• Problem to work on: When you reach the line containing "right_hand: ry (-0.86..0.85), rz" in the data below, begin returning lines exactly as written, and stop once the line containing "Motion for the" has been returned.

• Recorded data:
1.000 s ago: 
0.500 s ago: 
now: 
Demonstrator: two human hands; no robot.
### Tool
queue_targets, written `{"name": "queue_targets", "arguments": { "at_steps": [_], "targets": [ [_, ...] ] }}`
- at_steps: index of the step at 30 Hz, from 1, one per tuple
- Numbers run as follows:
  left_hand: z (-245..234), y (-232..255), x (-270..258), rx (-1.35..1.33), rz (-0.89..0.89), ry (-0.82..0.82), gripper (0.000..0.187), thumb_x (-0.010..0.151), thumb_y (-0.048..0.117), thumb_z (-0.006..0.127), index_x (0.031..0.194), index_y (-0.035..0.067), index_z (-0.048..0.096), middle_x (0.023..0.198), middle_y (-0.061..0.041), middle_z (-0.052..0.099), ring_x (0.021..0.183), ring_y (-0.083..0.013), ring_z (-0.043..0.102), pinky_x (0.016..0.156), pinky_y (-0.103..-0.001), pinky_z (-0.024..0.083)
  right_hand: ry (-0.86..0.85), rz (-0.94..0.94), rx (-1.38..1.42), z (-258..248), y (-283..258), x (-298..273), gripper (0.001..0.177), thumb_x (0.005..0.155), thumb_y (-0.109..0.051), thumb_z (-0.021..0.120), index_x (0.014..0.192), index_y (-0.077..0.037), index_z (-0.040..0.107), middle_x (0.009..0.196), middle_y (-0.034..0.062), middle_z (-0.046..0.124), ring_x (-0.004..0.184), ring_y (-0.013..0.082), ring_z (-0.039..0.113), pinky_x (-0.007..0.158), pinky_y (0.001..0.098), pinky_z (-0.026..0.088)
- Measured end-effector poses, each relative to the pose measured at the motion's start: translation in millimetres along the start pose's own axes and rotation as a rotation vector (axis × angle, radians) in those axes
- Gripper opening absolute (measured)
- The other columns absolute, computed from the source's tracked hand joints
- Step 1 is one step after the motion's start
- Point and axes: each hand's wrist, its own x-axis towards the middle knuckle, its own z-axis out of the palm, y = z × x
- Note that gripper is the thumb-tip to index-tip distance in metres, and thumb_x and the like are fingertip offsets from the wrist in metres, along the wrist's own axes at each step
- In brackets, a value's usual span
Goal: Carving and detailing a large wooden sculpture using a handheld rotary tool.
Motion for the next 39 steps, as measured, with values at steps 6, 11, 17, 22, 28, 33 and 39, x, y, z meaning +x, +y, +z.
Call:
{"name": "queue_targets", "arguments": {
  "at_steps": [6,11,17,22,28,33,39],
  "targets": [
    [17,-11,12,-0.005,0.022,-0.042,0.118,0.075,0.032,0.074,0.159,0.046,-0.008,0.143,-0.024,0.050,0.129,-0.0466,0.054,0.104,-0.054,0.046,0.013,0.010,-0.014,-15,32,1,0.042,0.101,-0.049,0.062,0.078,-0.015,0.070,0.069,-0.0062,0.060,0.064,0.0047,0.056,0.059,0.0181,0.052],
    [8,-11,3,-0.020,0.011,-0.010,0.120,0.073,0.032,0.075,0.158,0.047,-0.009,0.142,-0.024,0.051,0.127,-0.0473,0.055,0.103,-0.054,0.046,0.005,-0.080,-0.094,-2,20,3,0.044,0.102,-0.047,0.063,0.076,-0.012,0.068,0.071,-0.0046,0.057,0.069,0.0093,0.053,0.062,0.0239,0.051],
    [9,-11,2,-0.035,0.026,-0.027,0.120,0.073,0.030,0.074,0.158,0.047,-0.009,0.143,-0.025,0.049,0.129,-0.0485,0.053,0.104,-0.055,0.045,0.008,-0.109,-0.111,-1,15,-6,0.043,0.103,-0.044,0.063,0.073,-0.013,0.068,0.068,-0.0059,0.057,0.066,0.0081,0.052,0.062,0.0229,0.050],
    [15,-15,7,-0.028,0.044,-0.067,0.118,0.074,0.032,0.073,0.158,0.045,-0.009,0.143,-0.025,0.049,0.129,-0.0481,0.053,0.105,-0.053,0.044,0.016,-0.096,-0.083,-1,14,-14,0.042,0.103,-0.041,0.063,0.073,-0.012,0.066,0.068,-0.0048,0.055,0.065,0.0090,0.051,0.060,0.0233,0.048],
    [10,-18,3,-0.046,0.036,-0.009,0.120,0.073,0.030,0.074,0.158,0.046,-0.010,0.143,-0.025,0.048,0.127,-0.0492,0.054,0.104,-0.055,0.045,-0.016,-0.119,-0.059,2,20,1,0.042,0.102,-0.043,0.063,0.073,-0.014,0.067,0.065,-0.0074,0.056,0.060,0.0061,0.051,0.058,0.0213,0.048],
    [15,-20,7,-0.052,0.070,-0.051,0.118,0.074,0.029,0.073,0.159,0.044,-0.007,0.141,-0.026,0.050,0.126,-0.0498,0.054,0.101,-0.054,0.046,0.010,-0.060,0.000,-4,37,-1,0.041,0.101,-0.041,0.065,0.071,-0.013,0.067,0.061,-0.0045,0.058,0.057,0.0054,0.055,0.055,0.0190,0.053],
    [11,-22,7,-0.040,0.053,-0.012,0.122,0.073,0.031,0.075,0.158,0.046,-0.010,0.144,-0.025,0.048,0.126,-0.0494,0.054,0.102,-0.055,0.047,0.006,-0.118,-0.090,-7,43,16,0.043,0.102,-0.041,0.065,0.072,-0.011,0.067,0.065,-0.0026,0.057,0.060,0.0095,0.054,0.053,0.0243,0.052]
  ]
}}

• Task output:
  right_hand: ry (-0.86..0.85), rz (-0.94..0.94), rx (-1.38..1.42), z (-258..248), y (-283..258), x (-298..273), gripper (0.001..0.177), thumb_x (0.005..0.155), thumb_y (-0.109..0.051), thumb_z (-0.021..0.120), index_x (0.014..0.192), index_y (-0.077..0.037), index_z (-0.040..0.107), middle_x (0.009..0.196), middle_y (-0.034..0.062), middle_z (-0.046..0.124), ring_x (-0.004..0.184), ring_y (-0.013..0.082), ring_z (-0.039..0.113), pinky_x (-0.007..0.158), pinky_y (0.001..0.098), pinky_z (-0.026..0.088)
- Measured end-effector poses, each relative to the pose measured at the motion's start: translation in millimetres along the start pose's own axes and rotation as a rotation vector (axis × angle, radians) in those axes
- Gripper opening absolute (measured)
- The other columns absolute, computed from the source's tracked hand joints
- Step 1 is one step after the motion's start
- Point and axes: each hand's wrist, its own x-axis towards the middle knuckle, its own z-axis out of the palm, y = z × x
- Note that gripper is the thumb-tip to index-tip distance in metres, and thumb_x and the like are fingertip offsets from the wrist in metres, along the wrist's own axes at each step
- In brackets, a value's usual span
Goal: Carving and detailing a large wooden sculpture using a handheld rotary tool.
Motion for the next 39 steps, as measured, with values at steps 6, 11, 17, 22, 28, 33 and 39, x, y, z meaning +x, +y, +z.

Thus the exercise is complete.